++++ Supplied data
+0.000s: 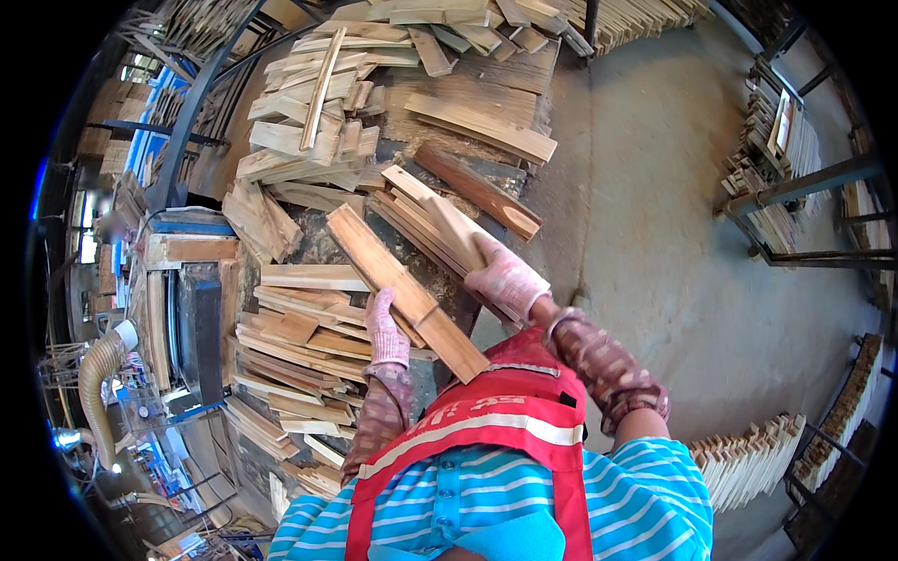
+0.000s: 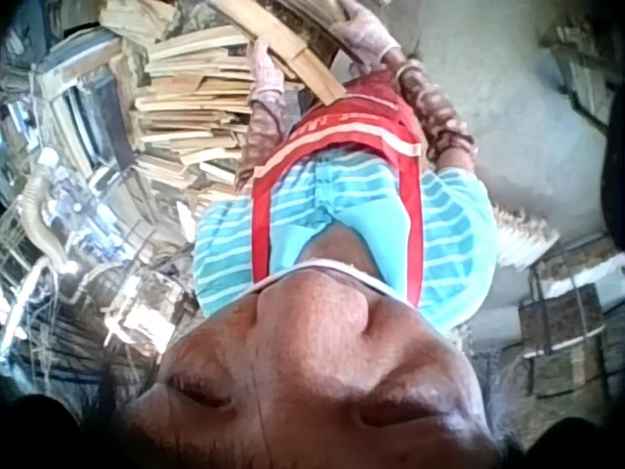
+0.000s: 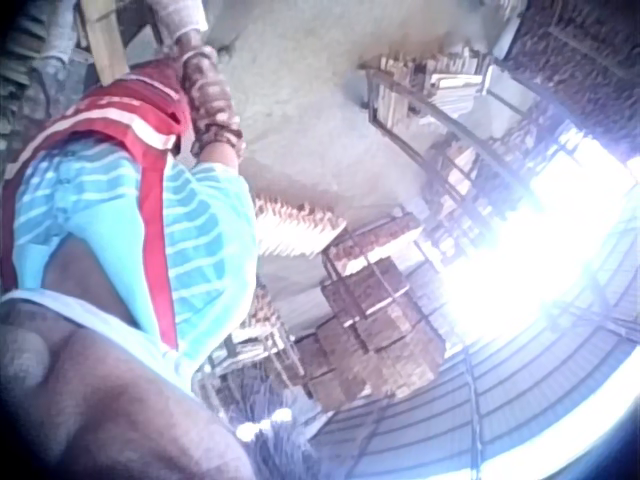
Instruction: The person sorts and stacks wooden planks on a workbench in a workshop. They pick up planks, inspect them, and arrange them into neat piles, occasionally moving to different stacks. The person wears gloves and an apron while handling the wood.
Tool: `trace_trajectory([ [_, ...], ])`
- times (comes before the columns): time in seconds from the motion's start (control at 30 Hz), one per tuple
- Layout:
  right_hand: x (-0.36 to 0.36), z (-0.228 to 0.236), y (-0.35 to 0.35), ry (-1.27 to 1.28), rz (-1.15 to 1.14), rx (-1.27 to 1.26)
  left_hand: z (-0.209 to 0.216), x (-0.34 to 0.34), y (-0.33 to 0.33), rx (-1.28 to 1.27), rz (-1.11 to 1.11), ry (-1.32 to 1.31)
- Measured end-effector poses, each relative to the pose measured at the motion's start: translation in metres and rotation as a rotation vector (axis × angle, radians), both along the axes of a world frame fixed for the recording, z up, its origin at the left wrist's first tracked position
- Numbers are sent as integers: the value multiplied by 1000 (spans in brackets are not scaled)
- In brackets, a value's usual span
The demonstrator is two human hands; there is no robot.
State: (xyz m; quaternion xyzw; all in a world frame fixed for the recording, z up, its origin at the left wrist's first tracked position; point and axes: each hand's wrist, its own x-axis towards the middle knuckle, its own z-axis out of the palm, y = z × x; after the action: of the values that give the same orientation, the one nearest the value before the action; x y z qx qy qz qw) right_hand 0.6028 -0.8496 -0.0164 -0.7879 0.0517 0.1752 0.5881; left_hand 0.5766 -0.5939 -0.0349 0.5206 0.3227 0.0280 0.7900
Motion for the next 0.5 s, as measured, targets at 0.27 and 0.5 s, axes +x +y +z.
trace_trajectory([
  [0.27, 39, -49, -41, 219, 201, -256, -28, -10, 17, 22, 34, 68],
  [0.5, 41, -72, -47, 311, 188, -37, -76, 1, 0, 40, -22, 134],
])
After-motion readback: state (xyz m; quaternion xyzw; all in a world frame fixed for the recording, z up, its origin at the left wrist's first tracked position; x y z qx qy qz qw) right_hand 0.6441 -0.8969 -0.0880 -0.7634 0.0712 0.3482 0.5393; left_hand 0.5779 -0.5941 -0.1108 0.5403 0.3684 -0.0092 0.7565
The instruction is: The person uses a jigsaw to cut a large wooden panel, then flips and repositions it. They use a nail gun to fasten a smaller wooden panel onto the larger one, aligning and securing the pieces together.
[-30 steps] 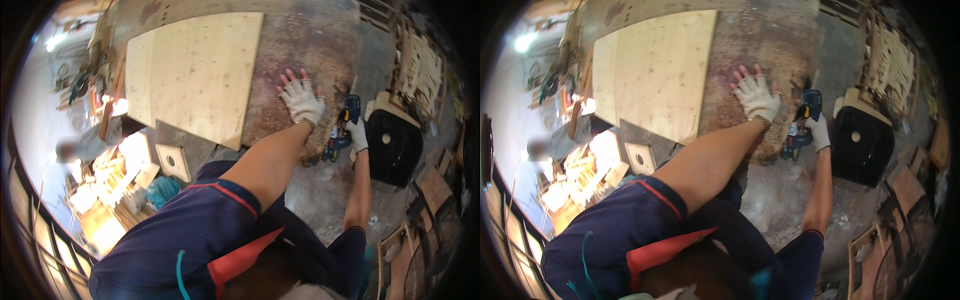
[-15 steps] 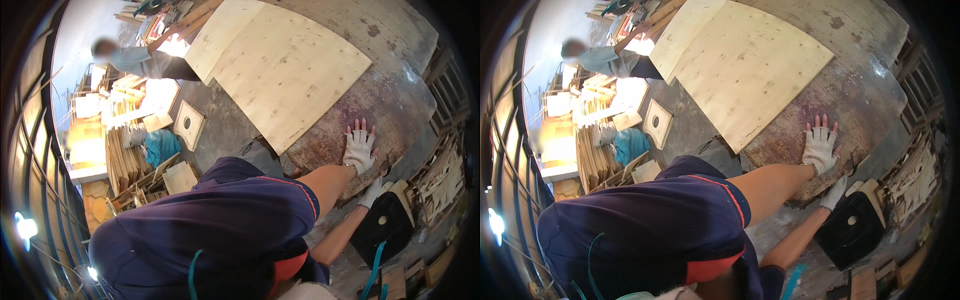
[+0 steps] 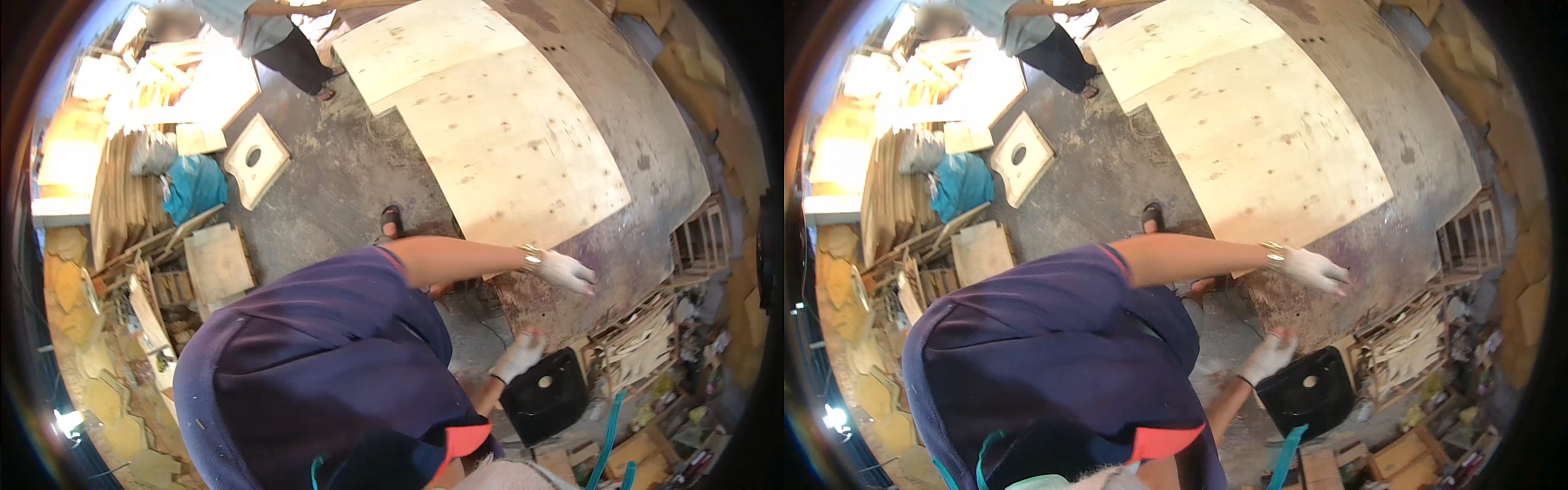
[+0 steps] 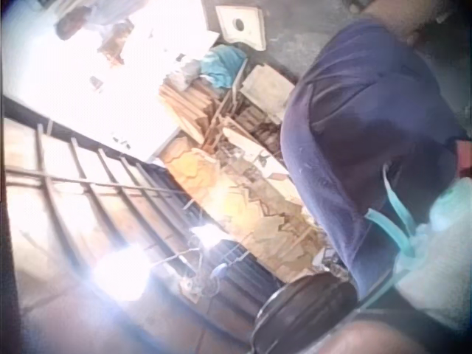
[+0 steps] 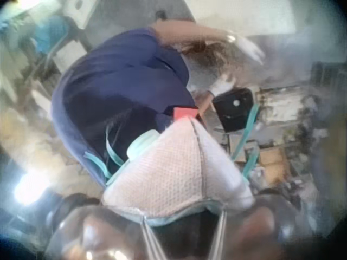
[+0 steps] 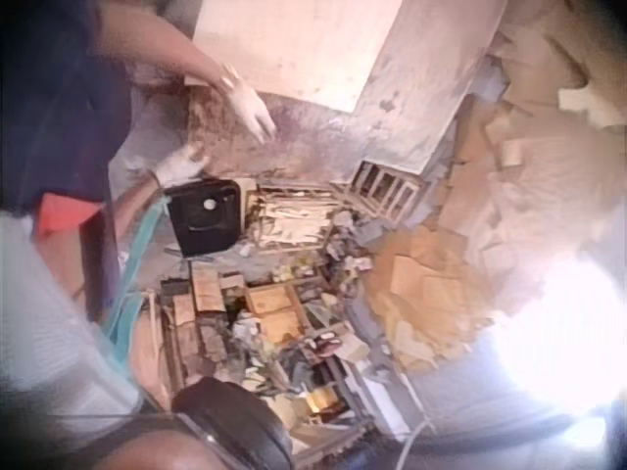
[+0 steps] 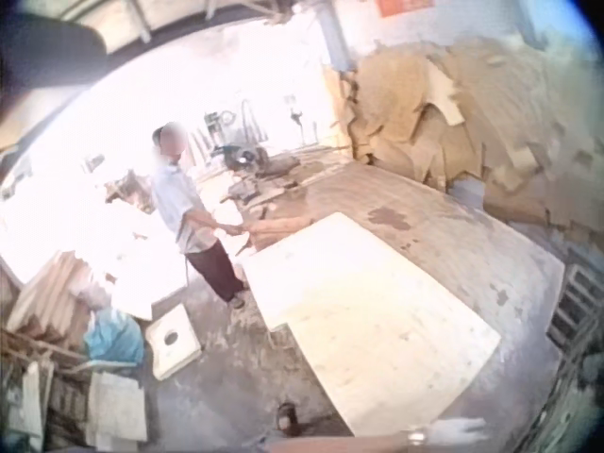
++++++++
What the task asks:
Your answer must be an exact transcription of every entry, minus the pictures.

Result:
+0.000s: 
+0.000s: 
+0.000s: 
Instruction: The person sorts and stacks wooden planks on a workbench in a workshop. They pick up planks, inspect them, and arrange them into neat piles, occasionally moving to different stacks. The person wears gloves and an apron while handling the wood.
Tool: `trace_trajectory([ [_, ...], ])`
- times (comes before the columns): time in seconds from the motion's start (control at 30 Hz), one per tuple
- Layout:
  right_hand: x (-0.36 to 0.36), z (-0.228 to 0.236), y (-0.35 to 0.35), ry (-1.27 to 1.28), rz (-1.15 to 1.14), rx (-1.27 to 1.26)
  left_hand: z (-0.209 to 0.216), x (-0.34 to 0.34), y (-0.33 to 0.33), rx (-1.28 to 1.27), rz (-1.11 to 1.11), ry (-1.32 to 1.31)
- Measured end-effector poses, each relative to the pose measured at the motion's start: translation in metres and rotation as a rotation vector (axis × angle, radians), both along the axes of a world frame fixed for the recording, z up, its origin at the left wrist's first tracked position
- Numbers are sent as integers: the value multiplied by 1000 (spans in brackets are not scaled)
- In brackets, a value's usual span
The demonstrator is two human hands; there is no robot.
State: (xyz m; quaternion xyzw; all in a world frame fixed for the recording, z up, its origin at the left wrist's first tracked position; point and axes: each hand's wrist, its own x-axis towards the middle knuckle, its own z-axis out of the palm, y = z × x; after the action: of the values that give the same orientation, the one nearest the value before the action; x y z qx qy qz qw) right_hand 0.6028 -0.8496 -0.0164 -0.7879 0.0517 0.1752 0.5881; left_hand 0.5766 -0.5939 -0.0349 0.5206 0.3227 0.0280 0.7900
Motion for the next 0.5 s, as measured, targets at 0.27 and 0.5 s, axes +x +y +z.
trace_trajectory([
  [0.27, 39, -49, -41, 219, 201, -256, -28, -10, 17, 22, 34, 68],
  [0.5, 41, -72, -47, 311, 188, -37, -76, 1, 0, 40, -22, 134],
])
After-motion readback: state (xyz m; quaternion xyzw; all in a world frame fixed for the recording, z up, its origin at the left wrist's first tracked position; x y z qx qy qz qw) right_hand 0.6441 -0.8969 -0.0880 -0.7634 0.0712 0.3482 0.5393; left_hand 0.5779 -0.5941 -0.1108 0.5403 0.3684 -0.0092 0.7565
The instruction is: The person uses a jigsaw to cut a large wooden panel, then flips and repositions it. They use a nail gun to fasten a smaller wooden panel onto the larger one, aligning and securing the pieces together.
[-30 steps] 
[-15 steps] 
[+0 steps] 
[+0 steps] 
[+0 steps] 
[+0 steps] 
[+0 steps] 

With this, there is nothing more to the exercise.